You’ve probably heard a lot about the Ethereum blockchain. In this article we will explain what a blockchain is. We also have an article and video about gas fees, click here for the article and here for the video. We also cover mining in another article.
A blockchain is a distributed database that is shared among computer network nodes. A blockchain, like a database, stores information electronically in digital format.
Blockchains are best known for their critical role in cryptocurrency systems such as Bitcoin in keeping a secure and decentralized record of transactions. The blockchain’s innovation is that it ensures the fidelity and security of a data record. It generates trust without the need for a trusted third party.
The way data is structured differs significantly between a traditional database and a blockchain. A blockchain collects information in groups known as blocks, which hold sets of data. When a block’s storage capacity is reached, it is closed and linked to the previous filled block. It then forms a data chain known as the blockchain.
All new information that follows that newly added block is compiled into a newly formed block. This block is then added to the chain once it is complete.
A database typically organizes its data into tables, whereas a blockchain, as the name suggests, organizes its data into chunks (blocks). These blocks are then strung together. Once it’s implemented decentralizedly, this data structure creates an irreversible time line of data.

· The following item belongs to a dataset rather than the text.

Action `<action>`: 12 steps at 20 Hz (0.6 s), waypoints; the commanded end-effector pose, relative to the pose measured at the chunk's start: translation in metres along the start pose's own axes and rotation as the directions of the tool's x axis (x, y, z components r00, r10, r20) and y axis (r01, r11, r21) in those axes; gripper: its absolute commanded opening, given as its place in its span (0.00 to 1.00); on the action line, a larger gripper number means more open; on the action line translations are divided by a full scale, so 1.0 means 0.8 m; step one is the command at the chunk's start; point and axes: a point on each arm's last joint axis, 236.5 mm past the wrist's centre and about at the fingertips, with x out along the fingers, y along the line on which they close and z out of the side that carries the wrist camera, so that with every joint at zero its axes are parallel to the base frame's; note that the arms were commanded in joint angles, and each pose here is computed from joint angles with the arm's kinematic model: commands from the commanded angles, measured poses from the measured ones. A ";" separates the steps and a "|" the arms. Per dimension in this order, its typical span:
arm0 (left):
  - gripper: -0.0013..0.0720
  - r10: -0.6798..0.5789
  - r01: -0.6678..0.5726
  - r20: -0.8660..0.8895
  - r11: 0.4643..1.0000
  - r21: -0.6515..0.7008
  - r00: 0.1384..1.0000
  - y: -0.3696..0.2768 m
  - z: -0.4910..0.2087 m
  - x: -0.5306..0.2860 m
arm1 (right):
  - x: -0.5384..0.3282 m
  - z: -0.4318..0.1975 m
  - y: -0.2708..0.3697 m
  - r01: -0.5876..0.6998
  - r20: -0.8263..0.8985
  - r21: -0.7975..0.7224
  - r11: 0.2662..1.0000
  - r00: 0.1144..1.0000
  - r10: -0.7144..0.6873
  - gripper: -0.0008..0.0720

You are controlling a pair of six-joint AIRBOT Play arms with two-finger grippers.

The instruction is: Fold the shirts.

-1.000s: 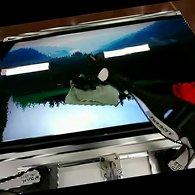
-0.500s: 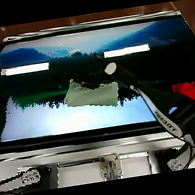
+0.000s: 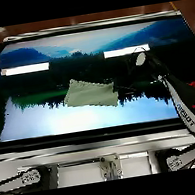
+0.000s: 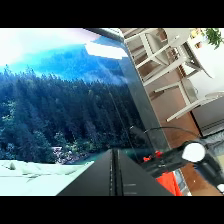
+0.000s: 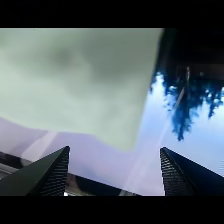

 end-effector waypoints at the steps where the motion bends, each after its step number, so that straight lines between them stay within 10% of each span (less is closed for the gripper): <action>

When a block is completed, it is set in stone and becomes a part of this timeline. After a block is added to the chain, it is given an exact time stamp.
Key blockchain take aways:
- Blockchain is a type of shared database that differs from traditional databases in the way data is stored; blockchains store data in blocks that are then linked together using cryptography.

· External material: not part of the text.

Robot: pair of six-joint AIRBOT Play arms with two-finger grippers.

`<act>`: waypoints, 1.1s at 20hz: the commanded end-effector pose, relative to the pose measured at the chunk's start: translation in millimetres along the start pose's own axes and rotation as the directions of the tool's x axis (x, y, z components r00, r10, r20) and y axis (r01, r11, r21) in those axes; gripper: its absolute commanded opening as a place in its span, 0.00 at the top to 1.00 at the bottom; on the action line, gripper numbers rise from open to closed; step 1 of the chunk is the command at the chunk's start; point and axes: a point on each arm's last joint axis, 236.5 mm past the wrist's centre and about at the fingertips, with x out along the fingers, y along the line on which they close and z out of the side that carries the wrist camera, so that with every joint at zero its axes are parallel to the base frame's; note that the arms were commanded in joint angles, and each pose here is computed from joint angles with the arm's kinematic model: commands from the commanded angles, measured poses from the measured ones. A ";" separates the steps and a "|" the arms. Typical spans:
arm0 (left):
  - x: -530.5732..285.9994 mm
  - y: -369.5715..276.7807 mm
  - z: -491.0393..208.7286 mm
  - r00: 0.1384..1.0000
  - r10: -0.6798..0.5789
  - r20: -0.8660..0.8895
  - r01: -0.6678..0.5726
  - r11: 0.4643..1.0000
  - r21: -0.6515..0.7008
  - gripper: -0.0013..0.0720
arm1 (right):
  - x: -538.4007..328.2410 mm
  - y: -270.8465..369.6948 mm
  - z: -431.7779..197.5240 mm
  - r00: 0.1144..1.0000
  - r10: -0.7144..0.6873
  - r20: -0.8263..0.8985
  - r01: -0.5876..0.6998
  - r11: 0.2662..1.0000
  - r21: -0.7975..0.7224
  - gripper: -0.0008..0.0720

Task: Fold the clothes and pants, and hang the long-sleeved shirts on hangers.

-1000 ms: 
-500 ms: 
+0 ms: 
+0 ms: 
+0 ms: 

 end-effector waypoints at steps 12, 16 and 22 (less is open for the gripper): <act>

- As new data arrives, it is added to a new block. Once the block has been filled with data, it is chained onto the previous block, resulting in the data being chained together in chronological order.
- A blockchain can store various types of data, but its most common use to date has been as a transaction ledger.
- In the case of Bitcoin, blockchain is used in a decentralized manner, so that no single person or group has control—rather, all users retain control collectively.